### Your instructions
Which of the lines below contain the string "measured"? Pull each one out of the data.

### Collected material

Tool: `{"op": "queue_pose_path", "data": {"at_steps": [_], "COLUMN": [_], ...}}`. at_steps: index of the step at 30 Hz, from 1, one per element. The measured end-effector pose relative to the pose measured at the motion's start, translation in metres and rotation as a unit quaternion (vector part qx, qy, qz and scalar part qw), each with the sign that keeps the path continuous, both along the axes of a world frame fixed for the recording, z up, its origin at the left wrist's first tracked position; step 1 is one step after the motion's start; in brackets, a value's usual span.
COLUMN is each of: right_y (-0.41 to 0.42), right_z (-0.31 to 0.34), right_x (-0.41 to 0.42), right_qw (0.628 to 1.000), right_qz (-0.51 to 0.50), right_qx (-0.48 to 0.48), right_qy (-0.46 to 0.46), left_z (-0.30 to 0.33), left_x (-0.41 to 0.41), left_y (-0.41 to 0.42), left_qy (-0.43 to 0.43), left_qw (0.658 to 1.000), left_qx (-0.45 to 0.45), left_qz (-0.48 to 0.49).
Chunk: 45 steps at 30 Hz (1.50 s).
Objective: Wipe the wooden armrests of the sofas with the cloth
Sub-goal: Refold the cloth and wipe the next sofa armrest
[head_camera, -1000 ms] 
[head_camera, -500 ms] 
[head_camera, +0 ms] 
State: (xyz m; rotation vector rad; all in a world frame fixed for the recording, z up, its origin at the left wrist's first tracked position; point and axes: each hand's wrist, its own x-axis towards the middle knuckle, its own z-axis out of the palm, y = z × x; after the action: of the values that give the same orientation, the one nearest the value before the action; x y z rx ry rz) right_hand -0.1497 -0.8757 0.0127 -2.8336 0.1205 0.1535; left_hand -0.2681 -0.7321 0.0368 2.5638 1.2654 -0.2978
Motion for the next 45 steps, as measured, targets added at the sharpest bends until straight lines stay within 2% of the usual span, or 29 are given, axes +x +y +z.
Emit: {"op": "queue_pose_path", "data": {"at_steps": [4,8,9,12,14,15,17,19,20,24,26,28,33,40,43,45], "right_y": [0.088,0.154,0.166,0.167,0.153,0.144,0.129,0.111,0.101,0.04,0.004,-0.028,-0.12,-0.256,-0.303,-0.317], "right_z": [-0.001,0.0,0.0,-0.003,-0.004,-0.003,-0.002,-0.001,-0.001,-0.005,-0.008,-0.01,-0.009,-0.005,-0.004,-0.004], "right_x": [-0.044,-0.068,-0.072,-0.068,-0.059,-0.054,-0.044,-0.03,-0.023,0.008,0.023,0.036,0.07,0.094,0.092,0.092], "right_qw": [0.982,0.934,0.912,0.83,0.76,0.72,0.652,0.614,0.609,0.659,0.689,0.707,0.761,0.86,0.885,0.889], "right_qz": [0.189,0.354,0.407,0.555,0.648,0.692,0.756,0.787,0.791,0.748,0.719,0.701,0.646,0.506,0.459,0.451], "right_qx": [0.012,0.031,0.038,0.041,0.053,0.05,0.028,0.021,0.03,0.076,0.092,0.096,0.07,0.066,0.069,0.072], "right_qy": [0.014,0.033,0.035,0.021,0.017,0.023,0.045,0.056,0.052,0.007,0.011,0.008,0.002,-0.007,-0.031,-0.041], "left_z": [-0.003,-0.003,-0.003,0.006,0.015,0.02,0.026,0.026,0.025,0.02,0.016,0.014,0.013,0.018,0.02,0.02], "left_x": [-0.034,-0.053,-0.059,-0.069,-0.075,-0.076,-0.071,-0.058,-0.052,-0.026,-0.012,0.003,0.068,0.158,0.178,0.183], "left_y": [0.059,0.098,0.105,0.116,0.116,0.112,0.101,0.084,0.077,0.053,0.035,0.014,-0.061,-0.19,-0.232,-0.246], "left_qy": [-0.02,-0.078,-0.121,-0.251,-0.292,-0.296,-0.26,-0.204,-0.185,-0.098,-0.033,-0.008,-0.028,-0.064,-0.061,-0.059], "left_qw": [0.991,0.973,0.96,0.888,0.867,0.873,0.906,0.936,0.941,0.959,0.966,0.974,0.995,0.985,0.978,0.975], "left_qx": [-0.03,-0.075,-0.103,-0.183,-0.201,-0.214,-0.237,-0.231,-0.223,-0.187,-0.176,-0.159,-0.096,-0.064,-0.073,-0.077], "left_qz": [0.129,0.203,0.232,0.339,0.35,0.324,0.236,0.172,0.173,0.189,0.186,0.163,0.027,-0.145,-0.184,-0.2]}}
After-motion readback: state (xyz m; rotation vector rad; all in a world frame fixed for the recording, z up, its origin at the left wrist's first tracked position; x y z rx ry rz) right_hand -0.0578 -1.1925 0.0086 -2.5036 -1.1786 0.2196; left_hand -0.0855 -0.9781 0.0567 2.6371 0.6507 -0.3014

### Finished exercise
Tool: `{"op": "queue_pose_path", "data": {"at_steps": [_], "COLUMN": [_], ...}}`. at_steps: index of the step at 30 Hz, from 1, one per element. The measured end-effector pose relative to the pose measured at the motion's start, translation in metres and rotation as a unit quaternion (vector part qx, qy, qz and scalar part qw), each with the sign that keeps the path continuous, both along the axes of a world frame fixed for the recording, z up, its origin at the left wrist's first tracked position; step 1 is one step after the motion's start; in brackets, a value's usual span.
Motion for the next 45 steps, as measured, targets added at the sharpest bends until straight lines stay within 2% of the usual span, or 29 are given, axes +x +y +z.

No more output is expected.